L’intoxication comme moyen de défense: la Couronne compte interjeter appel

TORONTO — Le procureur général de l’Ontario compte demander à la Cour suprême du Canada de se pencher sur une décision qui a rouvert la porte permettant à des accusés devant répondre de crimes violents d’affirmer qu’ils étaient trop ivres pour pouvoir s’apercevoir de ce qu’ils faisaient.

Le jugement de la Cour d’appel de l’Ontario a été dénoncé par des groupes de femmes.

Une porte-parole du procureur général de l’Ontario, Doug Downer, a annoncé samedi que l’accusation souhaitait que le plus haut tribunal du pays entente la cause.

«Je peux confirmer que la Couronne demandera l’autorisation d’interjeter appel devant la Cour suprême du Canada, a déclaré Jenessa Crognali. Il serait inapproprié de commenter davantage, car les causes sont devant le tribunal.»

Mme Crognali a indiqué que la demande d’autorisation n’avait pas encore été déposée.

En infirmant les condamnations de deux hommes dans des affaires distinctes, la Cour d’appel a annulé mercredi un article du Code pénal vieux de plusieurs décennies, le jugeant inconstitutionnel.

Les hommes, Thomas Chan et David Sullivan, ont tué ou blessé des proches parents. Tous deux étaient drogués: l’un avait mangé des champignons magiques, l’autre avait tenté de se suicider en avalant un médicament pour arrêter de fumer.

Les preuves ont démontré que les deux hommes étaient devenus psychotiques. Les avocats ont fait fi de l’interdiction de défendre leur acte par leur intoxication.

En 1995, le gouvernement fédéral avait promulgué la loi en 1995 après qu’un tribunal eut reconnu l’ivresse pouvait être invoquée pour se défendre contre une accusation d’agression sexuelle.

«[La loi] permet de condamner des individus pour des actes qu’ils ne veulent pas [qu’ils ne veulent pas commettre]», a déclaré la Cour d’appel ontarienne.

Bien que de tels cas soient rares et qu’il serait difficile de soulever avec succès l’intoxication comme moyen de défense, plusieurs craignent que ce jugement sape une mesure visant à protéger les femmes contre la violence sexuelle.
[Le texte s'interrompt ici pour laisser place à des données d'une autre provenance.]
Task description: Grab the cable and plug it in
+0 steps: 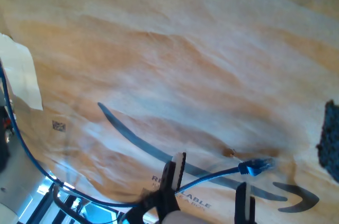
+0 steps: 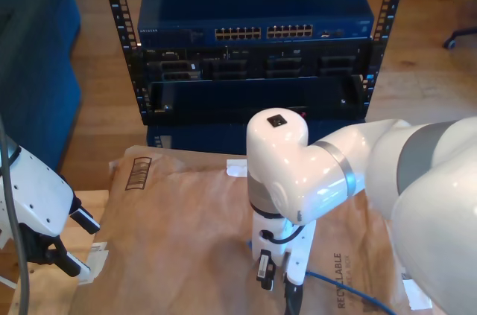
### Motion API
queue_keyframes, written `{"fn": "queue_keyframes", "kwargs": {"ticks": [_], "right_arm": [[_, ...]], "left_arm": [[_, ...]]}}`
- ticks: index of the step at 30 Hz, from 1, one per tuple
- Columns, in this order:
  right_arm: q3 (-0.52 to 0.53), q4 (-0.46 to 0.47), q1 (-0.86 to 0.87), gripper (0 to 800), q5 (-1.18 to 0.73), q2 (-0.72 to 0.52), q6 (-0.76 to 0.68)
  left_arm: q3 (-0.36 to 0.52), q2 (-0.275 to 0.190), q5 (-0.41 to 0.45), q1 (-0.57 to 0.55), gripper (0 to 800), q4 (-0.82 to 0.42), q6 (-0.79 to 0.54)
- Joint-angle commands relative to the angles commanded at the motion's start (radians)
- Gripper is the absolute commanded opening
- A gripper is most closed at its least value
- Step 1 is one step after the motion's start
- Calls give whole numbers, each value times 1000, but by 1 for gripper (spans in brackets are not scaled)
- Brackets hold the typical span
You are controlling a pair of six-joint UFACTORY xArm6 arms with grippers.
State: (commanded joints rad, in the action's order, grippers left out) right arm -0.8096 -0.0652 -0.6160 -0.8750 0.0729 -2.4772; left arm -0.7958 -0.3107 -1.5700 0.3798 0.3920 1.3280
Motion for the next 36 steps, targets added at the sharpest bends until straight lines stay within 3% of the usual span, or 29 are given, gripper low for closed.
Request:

«Nous sommes consternés que les droits des femmes à l’égalité et à la dignité ne bénéficient pas d’un traitement plus adéquat, a déclaré le Fonds d’action et d’éducation juridiques pour les femmes à propos de la décision. Cela risque également d’envoyer un message dangereux selon lequel les hommes peuvent éviter de rendre des comptes pour leurs actes de violence contre les femmes et les enfants en raison de l’intoxication.»

Les néo-démocrates fédéraux et provinciaux ont tous demandé que la cause soit portée à l’attention de la Cour suprême.

L’Association canadienne des libertés civiles a reconnaît que la décision puisse soulever des inquiétudes, mais elle les juge mal fondées.

Mais selon sa directrice aux libertées fondamentales, Cara Zwibel, la décision ne porte pas atteinte aux droits des victimes.

«Il s’agit d’une disposition rarement utilisée, soutient Mme Zwibel. Ce n’est pas une préoccupation systémique généralisée.»

Elle ajoute que l’accusé aura toujours la tâche difficile de prouver qu’il était dans un état d’automatisme pour soulever avec succès la défense d’intoxication extrême. Le simple fait de prétendre avoir été saoul ne suffira pas.